Generously reprinted with permission by the Institute for Paralegal Education (IPE). This article came from the IPE monthly newsletter and you can subscribe by contacting them at

Discovery is the period of time after which a lawsuit has been commenced that adversarial parties to that lawsuit exchange information via a specific, codified procedure in furtherance of the case. The purpose of this is threefold:
A. It is desirable by both the courts and the parties involved that the case can be resolved without the necessity of an expensive and possibly lengthy trial (in reality, statistics tell us that relatively few cases ever go to trial, despite what TV legal dramas would have us believe);
B. To determine which side has the stronger case based on the evidence; and
C. Finally, to commit witnesses to their testimony via such discovery devices as interrogatories and depositions. Should the case ever go to trial, these statements become invaluable as a way to (possibly) impeach a witness, or raise concerns about their credibility should they change their story down the road.

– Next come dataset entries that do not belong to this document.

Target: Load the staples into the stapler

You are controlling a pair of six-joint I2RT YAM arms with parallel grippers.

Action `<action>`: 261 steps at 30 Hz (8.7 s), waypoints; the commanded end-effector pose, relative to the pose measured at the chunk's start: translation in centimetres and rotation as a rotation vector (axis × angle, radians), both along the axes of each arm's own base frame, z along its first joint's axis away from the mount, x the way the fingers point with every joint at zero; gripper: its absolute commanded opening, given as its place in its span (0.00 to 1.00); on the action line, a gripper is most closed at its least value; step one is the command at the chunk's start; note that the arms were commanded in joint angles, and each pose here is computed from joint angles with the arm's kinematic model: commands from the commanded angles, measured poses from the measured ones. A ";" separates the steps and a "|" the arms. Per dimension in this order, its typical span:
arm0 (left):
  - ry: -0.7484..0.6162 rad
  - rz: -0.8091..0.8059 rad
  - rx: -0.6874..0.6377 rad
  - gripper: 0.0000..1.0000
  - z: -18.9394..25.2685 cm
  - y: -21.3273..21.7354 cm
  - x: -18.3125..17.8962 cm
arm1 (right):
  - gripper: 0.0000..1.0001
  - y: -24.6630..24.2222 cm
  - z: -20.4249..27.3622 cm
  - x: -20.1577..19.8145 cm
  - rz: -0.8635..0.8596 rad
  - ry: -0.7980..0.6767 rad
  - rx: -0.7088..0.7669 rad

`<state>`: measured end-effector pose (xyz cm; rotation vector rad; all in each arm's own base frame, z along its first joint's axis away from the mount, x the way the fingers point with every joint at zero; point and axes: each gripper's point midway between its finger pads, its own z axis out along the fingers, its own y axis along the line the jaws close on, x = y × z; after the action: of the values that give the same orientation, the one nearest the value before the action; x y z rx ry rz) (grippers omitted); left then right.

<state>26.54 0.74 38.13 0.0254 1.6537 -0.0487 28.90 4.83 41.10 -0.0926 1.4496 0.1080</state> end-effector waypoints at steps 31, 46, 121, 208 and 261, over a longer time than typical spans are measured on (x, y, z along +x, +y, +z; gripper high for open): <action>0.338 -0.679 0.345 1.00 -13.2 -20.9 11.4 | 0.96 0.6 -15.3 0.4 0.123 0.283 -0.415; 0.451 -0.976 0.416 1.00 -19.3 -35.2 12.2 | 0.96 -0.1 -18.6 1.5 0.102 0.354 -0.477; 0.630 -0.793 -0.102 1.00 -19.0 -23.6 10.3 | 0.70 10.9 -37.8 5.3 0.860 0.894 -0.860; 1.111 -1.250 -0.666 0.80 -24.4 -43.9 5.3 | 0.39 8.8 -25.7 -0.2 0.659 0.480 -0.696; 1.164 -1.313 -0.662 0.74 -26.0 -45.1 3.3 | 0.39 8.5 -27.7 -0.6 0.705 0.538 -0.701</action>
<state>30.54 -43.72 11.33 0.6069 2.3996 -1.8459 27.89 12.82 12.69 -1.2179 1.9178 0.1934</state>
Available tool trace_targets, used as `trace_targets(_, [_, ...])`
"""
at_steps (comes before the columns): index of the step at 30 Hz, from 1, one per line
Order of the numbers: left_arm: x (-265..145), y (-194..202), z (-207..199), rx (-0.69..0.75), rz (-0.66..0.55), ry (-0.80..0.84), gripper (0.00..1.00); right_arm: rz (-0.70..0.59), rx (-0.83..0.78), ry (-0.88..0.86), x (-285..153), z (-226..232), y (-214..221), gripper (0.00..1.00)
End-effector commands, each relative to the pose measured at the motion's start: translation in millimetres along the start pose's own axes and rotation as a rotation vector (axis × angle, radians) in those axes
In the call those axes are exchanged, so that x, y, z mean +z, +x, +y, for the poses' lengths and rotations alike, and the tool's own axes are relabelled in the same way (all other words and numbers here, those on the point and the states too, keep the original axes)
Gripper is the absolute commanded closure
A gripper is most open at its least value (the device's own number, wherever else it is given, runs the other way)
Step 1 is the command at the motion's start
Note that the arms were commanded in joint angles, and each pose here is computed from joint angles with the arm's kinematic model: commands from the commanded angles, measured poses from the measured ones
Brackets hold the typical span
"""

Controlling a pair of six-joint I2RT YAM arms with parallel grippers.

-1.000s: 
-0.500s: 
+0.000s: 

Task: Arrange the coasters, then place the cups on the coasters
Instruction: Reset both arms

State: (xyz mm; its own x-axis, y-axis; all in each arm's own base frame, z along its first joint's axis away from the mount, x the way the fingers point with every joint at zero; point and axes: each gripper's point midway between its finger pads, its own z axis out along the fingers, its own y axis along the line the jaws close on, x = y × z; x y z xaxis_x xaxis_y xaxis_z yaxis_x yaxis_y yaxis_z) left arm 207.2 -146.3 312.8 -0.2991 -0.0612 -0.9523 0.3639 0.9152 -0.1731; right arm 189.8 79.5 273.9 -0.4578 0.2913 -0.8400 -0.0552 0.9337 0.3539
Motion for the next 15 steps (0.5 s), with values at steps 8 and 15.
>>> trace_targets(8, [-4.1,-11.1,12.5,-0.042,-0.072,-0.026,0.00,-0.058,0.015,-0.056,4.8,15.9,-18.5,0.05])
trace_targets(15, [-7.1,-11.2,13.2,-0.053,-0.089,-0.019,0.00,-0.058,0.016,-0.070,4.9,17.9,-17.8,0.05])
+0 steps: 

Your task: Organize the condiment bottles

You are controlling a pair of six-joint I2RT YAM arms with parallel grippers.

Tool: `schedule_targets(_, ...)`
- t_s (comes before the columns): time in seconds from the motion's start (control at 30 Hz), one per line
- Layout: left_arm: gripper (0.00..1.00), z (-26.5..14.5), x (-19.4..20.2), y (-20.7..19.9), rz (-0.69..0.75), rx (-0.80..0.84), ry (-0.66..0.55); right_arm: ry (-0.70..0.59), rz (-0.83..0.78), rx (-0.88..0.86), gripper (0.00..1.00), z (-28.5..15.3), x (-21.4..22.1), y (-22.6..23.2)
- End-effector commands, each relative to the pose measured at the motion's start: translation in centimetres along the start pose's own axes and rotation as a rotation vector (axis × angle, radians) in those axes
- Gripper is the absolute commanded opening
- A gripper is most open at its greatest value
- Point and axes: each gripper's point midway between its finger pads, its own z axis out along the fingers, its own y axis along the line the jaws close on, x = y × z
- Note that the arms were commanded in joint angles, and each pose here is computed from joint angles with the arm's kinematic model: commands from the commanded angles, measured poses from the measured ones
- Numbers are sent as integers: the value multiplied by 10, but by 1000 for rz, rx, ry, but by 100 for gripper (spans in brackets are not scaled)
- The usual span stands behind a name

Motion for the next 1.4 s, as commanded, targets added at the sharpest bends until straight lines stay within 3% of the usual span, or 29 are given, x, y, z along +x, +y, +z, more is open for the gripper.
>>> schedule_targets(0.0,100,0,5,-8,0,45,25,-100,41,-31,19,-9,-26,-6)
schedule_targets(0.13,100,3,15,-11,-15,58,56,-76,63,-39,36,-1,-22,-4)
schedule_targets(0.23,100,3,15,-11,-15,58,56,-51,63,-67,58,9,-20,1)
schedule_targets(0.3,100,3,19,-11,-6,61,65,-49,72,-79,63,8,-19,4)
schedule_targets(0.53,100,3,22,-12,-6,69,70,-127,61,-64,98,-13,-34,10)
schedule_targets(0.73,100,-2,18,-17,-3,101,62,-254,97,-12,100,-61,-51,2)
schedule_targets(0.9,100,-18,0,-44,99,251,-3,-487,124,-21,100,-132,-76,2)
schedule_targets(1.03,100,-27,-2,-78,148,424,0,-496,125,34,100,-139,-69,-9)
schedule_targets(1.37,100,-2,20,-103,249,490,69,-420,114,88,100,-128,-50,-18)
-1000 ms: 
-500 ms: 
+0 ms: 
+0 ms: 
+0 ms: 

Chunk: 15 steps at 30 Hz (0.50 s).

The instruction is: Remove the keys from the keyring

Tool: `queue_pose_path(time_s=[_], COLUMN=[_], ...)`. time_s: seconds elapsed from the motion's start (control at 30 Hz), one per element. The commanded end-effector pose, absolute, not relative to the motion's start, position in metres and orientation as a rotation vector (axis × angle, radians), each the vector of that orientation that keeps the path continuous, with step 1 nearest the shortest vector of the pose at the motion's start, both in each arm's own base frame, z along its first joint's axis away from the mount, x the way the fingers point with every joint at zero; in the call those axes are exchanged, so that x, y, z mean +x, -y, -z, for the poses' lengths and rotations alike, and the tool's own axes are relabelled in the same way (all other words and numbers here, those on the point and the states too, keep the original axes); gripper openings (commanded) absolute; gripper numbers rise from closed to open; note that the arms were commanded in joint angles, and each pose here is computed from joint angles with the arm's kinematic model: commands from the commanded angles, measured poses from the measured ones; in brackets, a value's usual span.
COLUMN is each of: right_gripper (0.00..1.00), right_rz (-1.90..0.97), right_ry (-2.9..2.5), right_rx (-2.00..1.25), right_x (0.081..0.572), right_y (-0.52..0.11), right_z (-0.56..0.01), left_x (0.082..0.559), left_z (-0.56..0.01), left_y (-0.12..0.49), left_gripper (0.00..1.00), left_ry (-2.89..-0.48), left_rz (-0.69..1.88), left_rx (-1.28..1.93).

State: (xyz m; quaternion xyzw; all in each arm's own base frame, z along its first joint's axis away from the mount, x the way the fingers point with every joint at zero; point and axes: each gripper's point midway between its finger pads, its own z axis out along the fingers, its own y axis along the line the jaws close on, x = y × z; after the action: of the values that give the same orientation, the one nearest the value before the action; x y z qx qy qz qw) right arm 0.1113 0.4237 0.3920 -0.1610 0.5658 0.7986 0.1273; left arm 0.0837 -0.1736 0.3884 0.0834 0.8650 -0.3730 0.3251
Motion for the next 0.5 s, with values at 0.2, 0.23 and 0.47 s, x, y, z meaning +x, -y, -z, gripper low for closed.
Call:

Following are my top ten tips for paralegals working in discovery (I am a paralegal in Texas but I am going by the Federal Rules of Civil Procedure except where noted, then I am using the Texas Rules of Civil Procedure as a general example. Be sure to look up the rules in your state):
  1. There Are Two Types of Discovery: Informal and Formal. Informal is just what it sounds like – the informal exchange of information between two parties without court involvement. Or it could be your own informal Internet search to locate information on the opposing side. This usually takes place at the early stages of discovery, and includes things like people searches, business records searches, or any other type of publicly available information.
  1. Formal Discovery, on the Other Hand, Pertains to Discovery That Follows the Procedural Rules in All its Formalities. That being said, courts still don’t typically become involved in this procedure unless there is a problem, though the discovery requests are propounded on opposing sides and take the format of a formal court pleading. Your attorney may, however, file what’s known as a “certificate of written discovery,” alerting the court to the mutual flow of discoverable information exchanges, though this is not usually required, and is sometimes not even desired. Aside from perhaps setting due dates via some type of docket control order, courts typically don’t become involved in the discovery process unless there is a problem or issue (motion) that needs to be ruled on. The courts largely prefer the attorneys work the process out amongst themselves in a professional manner and in accordance with the rules, though this is not always possible for various reasons.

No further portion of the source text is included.